Go through the listing below and list every line with "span".

[Exercise data — start]

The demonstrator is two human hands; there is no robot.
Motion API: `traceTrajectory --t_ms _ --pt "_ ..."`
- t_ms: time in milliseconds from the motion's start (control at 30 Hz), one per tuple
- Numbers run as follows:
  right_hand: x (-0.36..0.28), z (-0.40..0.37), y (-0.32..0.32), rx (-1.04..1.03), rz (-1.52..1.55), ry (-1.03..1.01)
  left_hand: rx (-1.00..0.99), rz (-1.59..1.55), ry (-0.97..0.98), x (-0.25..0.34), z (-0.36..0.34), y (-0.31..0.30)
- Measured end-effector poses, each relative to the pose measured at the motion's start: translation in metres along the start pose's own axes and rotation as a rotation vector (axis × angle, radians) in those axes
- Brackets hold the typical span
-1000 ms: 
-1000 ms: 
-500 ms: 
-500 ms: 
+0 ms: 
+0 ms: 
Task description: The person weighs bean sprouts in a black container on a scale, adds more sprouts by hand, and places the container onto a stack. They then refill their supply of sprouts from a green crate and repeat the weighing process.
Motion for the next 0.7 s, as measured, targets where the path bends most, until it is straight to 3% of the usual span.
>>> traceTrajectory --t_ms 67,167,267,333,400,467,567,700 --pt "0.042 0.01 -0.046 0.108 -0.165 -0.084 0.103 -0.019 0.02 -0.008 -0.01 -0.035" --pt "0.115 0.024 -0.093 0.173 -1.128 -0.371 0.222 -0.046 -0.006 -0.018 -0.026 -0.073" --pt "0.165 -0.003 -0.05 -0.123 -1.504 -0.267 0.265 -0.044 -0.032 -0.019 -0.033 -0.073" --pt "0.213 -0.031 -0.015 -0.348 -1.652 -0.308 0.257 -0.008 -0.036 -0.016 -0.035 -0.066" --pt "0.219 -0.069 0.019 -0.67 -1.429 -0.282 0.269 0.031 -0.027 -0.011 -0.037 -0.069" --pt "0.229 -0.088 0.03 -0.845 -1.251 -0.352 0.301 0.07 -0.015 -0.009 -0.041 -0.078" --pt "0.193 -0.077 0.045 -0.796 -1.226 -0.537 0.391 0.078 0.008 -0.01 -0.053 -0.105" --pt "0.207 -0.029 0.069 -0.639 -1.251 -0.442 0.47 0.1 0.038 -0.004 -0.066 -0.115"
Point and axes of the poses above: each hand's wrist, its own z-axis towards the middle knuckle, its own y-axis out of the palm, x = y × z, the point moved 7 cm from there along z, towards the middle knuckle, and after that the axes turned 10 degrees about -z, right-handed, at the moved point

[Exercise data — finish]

● **Exercise solution**:
- Brackets hold the typical span
Motion for the next 0.7 s, as measured, targets where the path bends most, until it is straight to 3% of the usual span.

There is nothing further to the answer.